#### Task item:
Would you retype every line below without changing anything?

==*==

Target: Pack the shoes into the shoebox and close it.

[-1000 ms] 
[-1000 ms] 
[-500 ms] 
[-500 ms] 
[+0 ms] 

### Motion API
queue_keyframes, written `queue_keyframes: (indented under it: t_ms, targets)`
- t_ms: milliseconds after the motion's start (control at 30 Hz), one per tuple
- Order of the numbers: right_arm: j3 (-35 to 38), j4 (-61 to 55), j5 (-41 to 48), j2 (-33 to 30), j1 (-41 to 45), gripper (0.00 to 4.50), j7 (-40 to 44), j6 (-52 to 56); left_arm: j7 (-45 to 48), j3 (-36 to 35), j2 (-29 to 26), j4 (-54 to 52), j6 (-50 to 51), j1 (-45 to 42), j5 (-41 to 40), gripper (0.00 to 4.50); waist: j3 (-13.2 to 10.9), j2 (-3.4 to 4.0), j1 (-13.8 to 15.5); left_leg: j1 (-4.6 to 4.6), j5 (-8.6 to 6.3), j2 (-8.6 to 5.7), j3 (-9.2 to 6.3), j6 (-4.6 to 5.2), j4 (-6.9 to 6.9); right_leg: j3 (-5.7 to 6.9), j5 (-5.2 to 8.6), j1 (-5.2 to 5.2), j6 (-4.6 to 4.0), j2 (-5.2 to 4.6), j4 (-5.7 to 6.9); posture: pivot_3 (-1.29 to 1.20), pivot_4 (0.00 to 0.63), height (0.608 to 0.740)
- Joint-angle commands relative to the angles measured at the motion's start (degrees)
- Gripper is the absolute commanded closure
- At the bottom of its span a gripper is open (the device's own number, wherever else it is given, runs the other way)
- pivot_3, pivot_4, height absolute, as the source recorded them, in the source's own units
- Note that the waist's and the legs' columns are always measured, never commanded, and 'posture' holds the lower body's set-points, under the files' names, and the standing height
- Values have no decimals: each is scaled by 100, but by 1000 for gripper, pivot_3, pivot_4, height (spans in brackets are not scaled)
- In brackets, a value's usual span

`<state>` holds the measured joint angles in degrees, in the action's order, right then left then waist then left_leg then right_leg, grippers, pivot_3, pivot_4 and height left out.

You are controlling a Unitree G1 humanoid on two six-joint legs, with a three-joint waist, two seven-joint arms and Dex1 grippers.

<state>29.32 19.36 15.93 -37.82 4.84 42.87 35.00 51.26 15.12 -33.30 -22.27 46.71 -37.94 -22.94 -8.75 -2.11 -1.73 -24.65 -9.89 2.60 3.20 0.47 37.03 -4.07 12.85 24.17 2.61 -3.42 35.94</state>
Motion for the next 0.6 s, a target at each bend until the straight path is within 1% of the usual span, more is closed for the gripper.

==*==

#### Response:
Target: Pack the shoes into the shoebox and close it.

[-1000 ms] 
[-1000 ms] 
[-500 ms] 
[-500 ms] 
[+0 ms] 

### Motion API
queue_keyframes, written `queue_keyframes: (indented under it: t_ms, targets)`
- t_ms: milliseconds after the motion's start (control at 30 Hz), one per tuple
- Order of the numbers: right_arm: j3 (-35 to 38), j4 (-61 to 55), j5 (-41 to 48), j2 (-33 to 30), j1 (-41 to 45), gripper (0.00 to 4.50), j7 (-40 to 44), j6 (-52 to 56); left_arm: j7 (-45 to 48), j3 (-36 to 35), j2 (-29 to 26), j4 (-54 to 52), j6 (-50 to 51), j1 (-45 to 42), j5 (-41 to 40), gripper (0.00 to 4.50); waist: j3 (-13.2 to 10.9), j2 (-3.4 to 4.0), j1 (-13.8 to 15.5); left_leg: j1 (-4.6 to 4.6), j5 (-8.6 to 6.3), j2 (-8.6 to 5.7), j3 (-9.2 to 6.3), j6 (-4.6 to 5.2), j4 (-6.9 to 6.9); right_leg: j3 (-5.7 to 6.9), j5 (-5.2 to 8.6), j1 (-5.2 to 5.2), j6 (-4.6 to 4.0), j2 (-5.2 to 4.6), j4 (-5.7 to 6.9); posture: pivot_3 (-1.29 to 1.20), pivot_4 (0.00 to 0.63), height (0.608 to 0.740)
- Joint-angle commands relative to the angles measured at the motion's start (degrees)
- Gripper is the absolute commanded closure
- At the bottom of its span a gripper is open (the device's own number, wherever else it is given, runs the other way)
- pivot_3, pivot_4, height absolute, as the source recorded them, in the source's own units
- Note that the waist's and the legs' columns are always measured, never commanded, and 'posture' holds the lower body's set-points, under the files' names, and the standing height
- Values have no decimals: each is scaled by 100, but by 1000 for gripper, pivot_3, pivot_4, height (spans in brackets are not scaled)
- In brackets, a value's usual span

`<state>` holds the measured joint angles in degrees, in the action's order, right then left then waist then left_leg then right_leg, grippers, pivot_3, pivot_4 and height left out.

You are controlling a Unitree G1 humanoid on two six-joint legs, with a three-joint waist, two seven-joint arms and Dex1 grippers.

<state>29.32 19.36 15.93 -37.82 4.84 42.87 35.00 51.26 15.12 -33.30 -22.27 46.71 -37.94 -22.94 -8.75 -2.11 -1.73 -24.65 -9.89 2.60 3.20 0.47 37.03 -4.07 12.85 24.17 2.61 -3.42 35.94</state>
Motion for the next 0.6 s, a target at each bend until the straight path is within 1% of the usual span, more is closed for the gripper.

This exercise is now finished, and nothing remains to add.